## WHAT THE TASK REQUIRES
Identify, in the records below, every line where the string "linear" appears, and copy each such line.

## SOURCE MATERIAL
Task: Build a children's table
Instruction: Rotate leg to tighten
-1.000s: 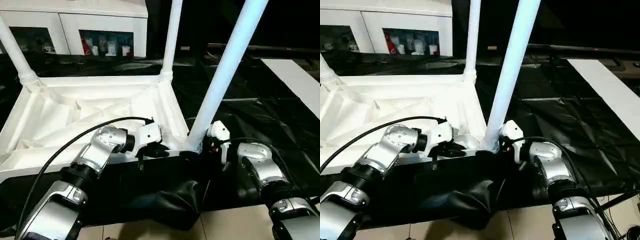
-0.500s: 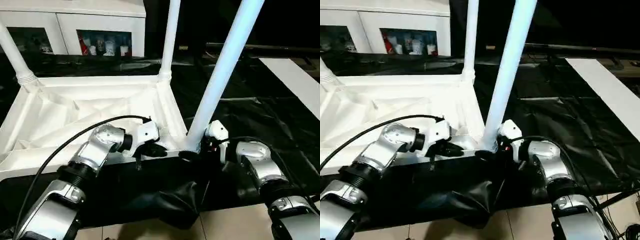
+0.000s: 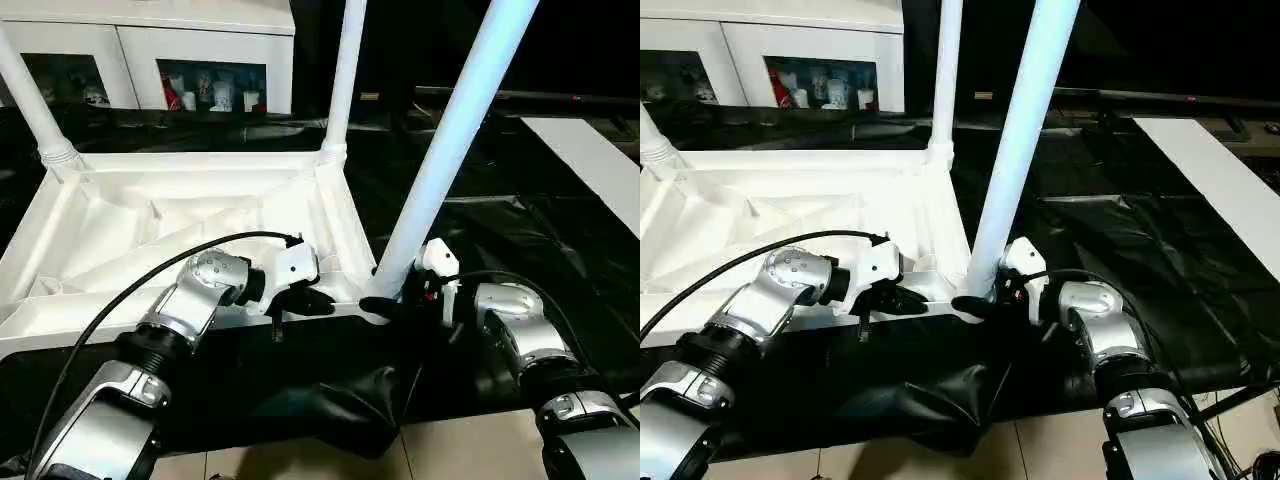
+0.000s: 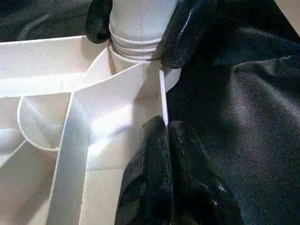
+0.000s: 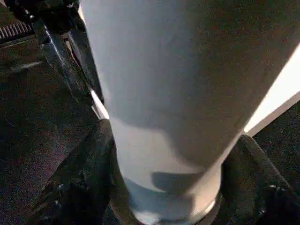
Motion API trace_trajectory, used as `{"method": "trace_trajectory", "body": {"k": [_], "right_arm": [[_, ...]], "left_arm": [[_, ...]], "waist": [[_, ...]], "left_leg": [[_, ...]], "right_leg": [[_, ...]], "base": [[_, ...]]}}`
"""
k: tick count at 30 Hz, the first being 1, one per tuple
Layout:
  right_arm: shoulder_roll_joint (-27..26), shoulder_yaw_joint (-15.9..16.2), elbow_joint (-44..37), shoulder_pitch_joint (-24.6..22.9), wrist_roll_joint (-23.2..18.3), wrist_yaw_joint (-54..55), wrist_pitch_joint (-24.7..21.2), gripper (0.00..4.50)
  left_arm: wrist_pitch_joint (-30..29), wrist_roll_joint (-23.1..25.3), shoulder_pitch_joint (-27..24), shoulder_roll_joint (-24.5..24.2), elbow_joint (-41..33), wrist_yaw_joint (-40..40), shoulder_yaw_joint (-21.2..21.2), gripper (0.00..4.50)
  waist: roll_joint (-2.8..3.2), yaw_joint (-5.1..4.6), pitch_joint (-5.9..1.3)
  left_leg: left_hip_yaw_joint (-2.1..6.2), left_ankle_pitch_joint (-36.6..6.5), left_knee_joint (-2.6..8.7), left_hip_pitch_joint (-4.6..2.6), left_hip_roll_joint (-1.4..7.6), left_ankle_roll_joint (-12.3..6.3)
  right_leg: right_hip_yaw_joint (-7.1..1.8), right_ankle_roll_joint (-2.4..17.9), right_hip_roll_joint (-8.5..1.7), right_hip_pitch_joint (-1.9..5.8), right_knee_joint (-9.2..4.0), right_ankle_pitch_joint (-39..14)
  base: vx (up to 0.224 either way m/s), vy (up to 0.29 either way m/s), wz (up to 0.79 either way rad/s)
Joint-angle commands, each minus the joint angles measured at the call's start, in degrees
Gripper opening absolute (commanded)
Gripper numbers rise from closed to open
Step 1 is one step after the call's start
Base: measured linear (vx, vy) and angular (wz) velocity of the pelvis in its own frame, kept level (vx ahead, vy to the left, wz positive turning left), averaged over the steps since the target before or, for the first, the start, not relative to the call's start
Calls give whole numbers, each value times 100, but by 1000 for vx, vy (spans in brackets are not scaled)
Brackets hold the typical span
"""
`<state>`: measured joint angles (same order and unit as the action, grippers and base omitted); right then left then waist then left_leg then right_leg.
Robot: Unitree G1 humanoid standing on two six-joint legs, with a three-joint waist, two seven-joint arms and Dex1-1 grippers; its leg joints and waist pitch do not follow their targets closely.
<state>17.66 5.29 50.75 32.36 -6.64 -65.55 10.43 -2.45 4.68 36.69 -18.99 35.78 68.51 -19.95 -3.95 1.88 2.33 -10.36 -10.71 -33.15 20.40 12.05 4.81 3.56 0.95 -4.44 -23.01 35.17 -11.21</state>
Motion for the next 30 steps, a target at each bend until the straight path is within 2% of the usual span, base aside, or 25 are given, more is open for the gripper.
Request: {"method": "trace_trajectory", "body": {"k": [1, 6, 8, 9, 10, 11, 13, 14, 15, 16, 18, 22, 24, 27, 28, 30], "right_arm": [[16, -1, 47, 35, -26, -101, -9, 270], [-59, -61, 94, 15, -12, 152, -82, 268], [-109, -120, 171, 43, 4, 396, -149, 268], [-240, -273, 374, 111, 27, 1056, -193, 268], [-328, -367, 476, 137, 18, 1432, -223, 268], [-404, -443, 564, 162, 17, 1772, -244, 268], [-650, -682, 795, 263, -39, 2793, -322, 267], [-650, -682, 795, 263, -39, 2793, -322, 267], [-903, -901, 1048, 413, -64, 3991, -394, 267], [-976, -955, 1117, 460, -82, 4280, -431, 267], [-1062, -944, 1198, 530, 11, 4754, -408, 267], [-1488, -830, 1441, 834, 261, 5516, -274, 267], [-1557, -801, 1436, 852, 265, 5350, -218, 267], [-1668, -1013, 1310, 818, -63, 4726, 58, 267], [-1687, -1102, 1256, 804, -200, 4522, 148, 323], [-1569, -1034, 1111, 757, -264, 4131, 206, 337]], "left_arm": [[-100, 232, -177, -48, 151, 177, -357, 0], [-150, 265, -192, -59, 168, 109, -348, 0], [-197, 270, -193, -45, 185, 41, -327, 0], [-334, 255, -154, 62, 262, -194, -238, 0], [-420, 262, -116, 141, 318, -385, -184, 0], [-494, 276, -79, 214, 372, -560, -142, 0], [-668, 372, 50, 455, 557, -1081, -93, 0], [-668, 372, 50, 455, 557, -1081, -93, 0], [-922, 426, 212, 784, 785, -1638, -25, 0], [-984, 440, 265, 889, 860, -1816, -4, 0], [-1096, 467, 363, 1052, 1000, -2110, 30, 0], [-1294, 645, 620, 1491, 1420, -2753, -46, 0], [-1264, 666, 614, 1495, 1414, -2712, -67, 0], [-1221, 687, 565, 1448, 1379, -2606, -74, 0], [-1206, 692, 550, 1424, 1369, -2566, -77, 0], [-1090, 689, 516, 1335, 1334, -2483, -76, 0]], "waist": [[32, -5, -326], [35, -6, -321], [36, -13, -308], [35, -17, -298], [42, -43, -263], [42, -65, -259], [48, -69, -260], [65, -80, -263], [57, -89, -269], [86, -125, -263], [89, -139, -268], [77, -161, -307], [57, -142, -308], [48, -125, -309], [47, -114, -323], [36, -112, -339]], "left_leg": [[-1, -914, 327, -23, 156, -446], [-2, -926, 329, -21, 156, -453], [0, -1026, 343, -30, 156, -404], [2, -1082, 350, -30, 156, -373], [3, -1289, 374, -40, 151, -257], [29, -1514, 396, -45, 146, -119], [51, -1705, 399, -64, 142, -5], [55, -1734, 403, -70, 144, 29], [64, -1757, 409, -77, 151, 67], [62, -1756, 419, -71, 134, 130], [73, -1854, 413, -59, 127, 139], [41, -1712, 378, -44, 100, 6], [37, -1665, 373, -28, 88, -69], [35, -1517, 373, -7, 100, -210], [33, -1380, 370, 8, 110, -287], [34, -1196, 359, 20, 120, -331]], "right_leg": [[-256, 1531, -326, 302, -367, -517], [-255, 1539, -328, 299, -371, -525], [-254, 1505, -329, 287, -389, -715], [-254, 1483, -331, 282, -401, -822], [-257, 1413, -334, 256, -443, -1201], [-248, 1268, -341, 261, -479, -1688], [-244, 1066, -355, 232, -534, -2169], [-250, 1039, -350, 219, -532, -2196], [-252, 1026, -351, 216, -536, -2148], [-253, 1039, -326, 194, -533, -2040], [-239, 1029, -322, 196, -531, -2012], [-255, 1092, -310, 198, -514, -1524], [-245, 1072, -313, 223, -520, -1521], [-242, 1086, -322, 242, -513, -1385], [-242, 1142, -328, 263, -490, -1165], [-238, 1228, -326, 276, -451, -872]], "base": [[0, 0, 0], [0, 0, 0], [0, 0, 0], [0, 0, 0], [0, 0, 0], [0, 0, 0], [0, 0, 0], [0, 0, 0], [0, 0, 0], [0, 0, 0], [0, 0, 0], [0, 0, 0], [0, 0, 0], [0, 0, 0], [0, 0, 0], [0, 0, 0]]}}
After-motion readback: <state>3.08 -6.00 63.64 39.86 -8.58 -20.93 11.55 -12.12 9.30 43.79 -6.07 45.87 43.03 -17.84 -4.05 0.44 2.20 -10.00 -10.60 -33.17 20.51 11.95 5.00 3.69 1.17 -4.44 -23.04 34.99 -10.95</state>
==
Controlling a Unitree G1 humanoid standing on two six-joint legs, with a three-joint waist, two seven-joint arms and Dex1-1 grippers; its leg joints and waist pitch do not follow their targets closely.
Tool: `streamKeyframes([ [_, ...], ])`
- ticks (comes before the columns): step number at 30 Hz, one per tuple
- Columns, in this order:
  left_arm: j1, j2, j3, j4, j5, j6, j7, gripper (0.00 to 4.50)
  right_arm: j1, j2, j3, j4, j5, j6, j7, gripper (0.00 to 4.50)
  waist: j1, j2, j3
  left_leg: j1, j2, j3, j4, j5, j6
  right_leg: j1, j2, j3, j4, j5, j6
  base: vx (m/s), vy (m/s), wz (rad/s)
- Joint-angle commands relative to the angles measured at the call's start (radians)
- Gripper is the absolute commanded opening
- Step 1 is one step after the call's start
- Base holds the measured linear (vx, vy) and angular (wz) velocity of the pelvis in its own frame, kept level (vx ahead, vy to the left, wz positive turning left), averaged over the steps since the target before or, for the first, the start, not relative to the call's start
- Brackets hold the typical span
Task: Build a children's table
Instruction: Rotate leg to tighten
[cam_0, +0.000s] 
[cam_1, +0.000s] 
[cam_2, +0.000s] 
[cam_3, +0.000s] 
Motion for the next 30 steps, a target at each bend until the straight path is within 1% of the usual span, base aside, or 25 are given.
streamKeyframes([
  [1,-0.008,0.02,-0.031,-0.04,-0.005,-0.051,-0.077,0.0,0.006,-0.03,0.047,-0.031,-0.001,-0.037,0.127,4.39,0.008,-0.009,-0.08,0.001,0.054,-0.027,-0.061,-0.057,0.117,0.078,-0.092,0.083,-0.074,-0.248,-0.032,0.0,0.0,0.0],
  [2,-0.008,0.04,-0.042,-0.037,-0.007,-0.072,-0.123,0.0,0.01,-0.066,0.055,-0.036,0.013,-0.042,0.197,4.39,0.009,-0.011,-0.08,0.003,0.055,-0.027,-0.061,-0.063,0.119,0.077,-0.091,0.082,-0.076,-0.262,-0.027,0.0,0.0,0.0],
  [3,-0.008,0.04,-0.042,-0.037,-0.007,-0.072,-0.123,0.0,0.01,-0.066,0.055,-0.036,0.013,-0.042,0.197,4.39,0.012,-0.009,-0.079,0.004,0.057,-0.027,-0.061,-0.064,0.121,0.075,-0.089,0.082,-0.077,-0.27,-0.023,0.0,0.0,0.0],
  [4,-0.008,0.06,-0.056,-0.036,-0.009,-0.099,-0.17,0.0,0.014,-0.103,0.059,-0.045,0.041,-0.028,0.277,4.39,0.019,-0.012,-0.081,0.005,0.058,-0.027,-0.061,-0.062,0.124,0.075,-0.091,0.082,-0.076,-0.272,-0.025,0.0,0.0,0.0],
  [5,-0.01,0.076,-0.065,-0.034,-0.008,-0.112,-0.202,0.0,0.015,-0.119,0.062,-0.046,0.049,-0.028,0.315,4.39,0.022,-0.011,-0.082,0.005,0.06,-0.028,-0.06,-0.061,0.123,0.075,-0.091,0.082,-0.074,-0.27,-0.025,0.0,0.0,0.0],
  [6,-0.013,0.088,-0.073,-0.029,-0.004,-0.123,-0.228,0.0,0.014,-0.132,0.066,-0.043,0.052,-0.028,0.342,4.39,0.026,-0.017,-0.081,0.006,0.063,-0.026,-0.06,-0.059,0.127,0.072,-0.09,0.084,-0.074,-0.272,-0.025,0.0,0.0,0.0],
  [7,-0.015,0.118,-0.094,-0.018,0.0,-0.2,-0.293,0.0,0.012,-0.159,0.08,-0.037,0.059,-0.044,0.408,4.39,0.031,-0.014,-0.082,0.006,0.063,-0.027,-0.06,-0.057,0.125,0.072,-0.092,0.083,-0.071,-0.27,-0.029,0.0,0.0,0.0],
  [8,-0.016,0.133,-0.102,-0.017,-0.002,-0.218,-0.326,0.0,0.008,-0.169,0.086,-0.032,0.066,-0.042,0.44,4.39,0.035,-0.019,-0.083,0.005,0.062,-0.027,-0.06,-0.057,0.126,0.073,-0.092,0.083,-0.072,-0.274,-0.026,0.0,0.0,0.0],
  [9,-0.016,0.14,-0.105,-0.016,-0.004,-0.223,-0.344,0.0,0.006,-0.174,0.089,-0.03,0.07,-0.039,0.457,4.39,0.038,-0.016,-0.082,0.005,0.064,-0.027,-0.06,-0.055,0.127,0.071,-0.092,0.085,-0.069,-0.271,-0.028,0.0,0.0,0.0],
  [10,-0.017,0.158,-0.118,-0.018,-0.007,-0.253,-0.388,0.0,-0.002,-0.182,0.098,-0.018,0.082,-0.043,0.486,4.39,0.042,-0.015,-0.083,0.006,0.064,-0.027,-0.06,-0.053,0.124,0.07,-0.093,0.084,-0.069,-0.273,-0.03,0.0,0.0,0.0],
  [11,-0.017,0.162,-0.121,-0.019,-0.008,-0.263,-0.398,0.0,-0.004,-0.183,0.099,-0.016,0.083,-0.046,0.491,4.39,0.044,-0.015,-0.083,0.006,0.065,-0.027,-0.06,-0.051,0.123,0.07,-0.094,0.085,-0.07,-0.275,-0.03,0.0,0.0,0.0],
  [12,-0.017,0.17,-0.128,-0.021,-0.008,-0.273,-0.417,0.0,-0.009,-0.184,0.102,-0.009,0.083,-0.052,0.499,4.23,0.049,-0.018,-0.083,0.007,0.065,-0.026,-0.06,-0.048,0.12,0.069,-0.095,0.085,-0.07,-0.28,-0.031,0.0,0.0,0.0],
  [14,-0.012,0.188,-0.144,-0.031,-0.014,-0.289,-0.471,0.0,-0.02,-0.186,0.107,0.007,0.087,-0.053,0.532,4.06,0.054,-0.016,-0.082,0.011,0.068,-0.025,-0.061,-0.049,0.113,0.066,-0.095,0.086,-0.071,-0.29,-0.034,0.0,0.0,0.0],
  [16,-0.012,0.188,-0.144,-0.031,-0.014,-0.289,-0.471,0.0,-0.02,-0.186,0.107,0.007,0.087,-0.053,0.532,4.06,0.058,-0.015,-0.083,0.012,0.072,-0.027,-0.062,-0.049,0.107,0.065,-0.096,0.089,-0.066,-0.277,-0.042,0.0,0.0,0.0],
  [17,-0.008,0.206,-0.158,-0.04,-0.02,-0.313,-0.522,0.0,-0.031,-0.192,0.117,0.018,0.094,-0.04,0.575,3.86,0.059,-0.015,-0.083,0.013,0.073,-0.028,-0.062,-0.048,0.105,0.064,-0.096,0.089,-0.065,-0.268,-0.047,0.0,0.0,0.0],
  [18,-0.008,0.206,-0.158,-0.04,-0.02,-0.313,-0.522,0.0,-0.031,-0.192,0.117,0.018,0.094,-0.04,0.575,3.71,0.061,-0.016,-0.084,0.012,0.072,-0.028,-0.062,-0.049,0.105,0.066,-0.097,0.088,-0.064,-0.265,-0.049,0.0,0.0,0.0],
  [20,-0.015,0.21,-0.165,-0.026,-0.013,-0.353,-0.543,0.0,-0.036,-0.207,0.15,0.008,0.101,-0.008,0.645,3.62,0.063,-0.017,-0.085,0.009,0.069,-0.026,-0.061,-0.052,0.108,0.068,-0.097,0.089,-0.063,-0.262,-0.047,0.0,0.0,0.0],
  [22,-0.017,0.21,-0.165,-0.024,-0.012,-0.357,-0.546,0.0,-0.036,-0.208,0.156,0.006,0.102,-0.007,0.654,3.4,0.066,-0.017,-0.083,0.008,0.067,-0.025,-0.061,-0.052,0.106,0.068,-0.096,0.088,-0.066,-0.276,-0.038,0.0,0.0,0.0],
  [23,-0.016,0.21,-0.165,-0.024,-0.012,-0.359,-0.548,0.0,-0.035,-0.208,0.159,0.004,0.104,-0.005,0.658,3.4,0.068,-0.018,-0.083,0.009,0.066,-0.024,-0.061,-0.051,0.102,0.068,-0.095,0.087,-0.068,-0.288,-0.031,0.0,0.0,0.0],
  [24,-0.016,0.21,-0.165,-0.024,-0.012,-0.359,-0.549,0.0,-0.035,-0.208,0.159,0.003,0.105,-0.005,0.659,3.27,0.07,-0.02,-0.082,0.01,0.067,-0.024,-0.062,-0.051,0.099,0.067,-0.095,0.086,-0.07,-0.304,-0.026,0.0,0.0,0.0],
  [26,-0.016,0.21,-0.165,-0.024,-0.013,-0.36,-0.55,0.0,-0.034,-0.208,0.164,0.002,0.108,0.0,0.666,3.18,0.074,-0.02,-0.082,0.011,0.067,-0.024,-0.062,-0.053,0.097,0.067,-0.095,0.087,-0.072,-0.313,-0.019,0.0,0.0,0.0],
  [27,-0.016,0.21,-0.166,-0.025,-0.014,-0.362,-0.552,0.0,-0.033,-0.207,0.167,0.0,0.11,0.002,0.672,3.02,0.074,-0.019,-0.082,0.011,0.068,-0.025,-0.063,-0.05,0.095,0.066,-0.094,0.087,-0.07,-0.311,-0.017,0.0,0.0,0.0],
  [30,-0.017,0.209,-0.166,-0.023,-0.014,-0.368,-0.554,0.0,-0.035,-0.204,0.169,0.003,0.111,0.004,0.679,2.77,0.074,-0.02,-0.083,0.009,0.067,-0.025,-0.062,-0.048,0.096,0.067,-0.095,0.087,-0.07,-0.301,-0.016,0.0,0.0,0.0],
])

## WRITTEN ANSWER
Base: measured linear (vx, vy) and angular (wz) velocity of the pelvis in its own frame, kept level (vx ahead, vy to the left, wz positive turning left), averaged over the steps since the target before or, for the first, the start, not relative to the call's start
- Base holds the measured linear (vx, vy) and angular (wz) velocity of the pelvis in its own frame, kept level (vx ahead, vy to the left, wz positive turning left), averaged over the steps since the target before or, for the first, the start, not relative to the call's start

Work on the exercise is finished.